Was da entsteht, sind Mischwesen aus Mensch und Maschine, Cyborgs, die womöglich eines Tages sogar unsterblich sind. Traum – oder Albtraum?
Möglich werden diese enormen Fortschritte nach Jahrzehnten intensiver Forschung, weil die Verständigung zwischen dem menschlichen Nervensystem – das mit elektrischen Signalen arbeitet – und den elektronischen Bauteilen inzwischen gut klappt. Denn die Wissenschaftler verstehen immer besser, wie unsere Nerven, Sinnesorgane und unser Gehirn arbeiten. Sie können die Signale und Steuerbefehle aus dem Körper mit hochgezüchteten Algorithmen enträtseln. Und sich dank winziger Hochleistungsrechner mitten im Körper in die Kommunikation hineinschalten.

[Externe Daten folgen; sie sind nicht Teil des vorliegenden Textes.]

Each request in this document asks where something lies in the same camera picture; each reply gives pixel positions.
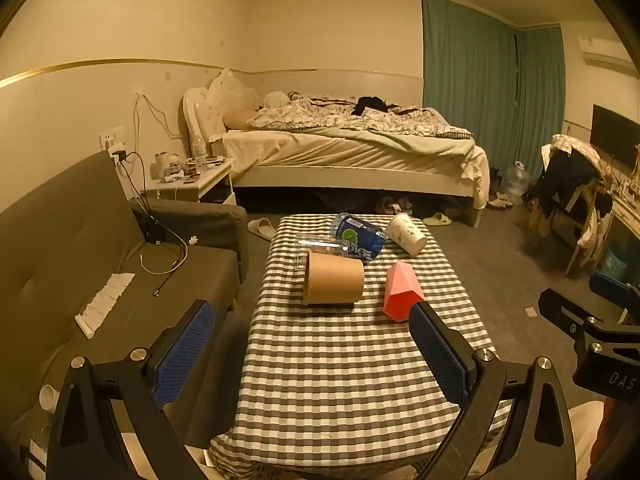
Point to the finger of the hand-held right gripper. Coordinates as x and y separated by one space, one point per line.
565 310
610 290

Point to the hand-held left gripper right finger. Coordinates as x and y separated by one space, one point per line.
441 355

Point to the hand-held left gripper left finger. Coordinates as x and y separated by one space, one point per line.
181 347

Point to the brown paper cup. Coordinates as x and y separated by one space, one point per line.
334 282

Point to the red faceted cup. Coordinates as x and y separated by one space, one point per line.
400 292

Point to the white printed paper cup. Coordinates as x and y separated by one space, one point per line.
407 234

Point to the small white plastic cup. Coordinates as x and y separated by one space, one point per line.
48 397

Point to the clear plastic cup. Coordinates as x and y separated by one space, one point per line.
312 250

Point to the teal waste bin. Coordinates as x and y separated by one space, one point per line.
615 264

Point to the white side desk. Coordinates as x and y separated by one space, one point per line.
627 210

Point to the white folded tissue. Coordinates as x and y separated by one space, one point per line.
105 300

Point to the green checkered tablecloth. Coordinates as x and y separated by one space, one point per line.
345 375

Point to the chair with clothes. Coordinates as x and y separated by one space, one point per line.
570 180

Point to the black power adapter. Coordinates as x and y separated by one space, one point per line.
154 232

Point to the white shoes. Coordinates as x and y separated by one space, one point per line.
500 201

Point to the beige slipper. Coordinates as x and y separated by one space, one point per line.
261 229
437 219

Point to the large clear water jug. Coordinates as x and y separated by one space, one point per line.
516 182

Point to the shoes under bed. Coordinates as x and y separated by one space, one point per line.
392 206

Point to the black television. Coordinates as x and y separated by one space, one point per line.
615 132

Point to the grey fabric sofa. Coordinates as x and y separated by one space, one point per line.
65 240

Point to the white nightstand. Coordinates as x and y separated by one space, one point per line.
200 185

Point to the clutter of small toiletries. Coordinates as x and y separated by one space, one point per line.
192 167

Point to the white jar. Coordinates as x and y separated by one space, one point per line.
161 164

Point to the clear water bottle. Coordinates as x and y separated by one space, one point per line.
199 150

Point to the bed with beige sheet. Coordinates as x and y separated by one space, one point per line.
360 160

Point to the beige pillow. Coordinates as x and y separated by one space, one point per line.
239 119

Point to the white air conditioner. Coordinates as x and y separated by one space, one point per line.
605 52

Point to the green curtain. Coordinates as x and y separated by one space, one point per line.
480 85

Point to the white tufted headboard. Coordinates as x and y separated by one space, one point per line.
205 105

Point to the floral blanket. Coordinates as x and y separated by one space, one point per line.
350 120

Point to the black garment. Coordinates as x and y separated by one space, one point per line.
371 105

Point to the white wall socket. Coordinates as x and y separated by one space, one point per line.
112 139

Und nebenbei entstehen Milliardenmärkte. Immer kleinere elektrische Impulsgeber arbeiten als Schrittmacher für das Herz, lindern Beschwerden von Parkinsonkranken, verhindern Anfälle bei Epileptikern. Ständig neue Anwendungsgebiete haben die weltweiten Umsätze mit diesen Geräten in den vergangenen Jahren enorm steigen lassen. Den Klassiker – den Herzschrittmacher – implantieren die Ärzte allein in Deutschland jährlich mehr als 100.000 Mal, einen Hirnschrittmacher 400 bis 500 Mal – die Gesamtkosten dieses Eingriffs liegen bei 31.000 Euro aufwärts. Weltweit tragen inzwischen etwa 120.000 Menschen derartige Elektroden im Kopf.
Update für Gesunde
Roboter wie Pintos Exoskelett helfen Unfallopfern und Schlaganfallpatienten, ihre körperlichen Fähigkeiten wieder zu trainieren. Das Geschäft mit diesen Systemen soll von aktuell 43,3 Millionen Dollar bis 2020 auf 1,8 Milliarden Dollar weltweit wachsen, erwarten die Marktforscher von Wintergreen Research aus den USA.
Von vielen dieser Errungenschaften profitieren nicht nur kranke Menschen. In Südkorea helfen Exoskelette den Arbeitern des Schiffbauers Daewoo in ersten Tests, schwere Lasten zu tragen. Natürlich ist auch das Militär an Anzügen interessiert, die Soldaten wie der Filmfigur „Iron Man“ übermenschliche Fähigkeiten verleihen.
Smarte Cyborgs
Auch an Ideen, wie wir unsere Sinne erweitern könnten, mangelt es nicht: Magnetismus spüren, Funknetze oder Farben hören – Body-Hacker probieren das bereits aus. Und viele behinderte Sportler versuchen verlorene Funktionen nicht nur zu ersetzen, sondern ihre Prothesen besser zu machen als das Original: etwa indem sie zusammen mit Forschern Technobeine entwickeln, mit denen sie schneller laufen, höher springen oder besser in Felswänden klettern können als normale Menschen.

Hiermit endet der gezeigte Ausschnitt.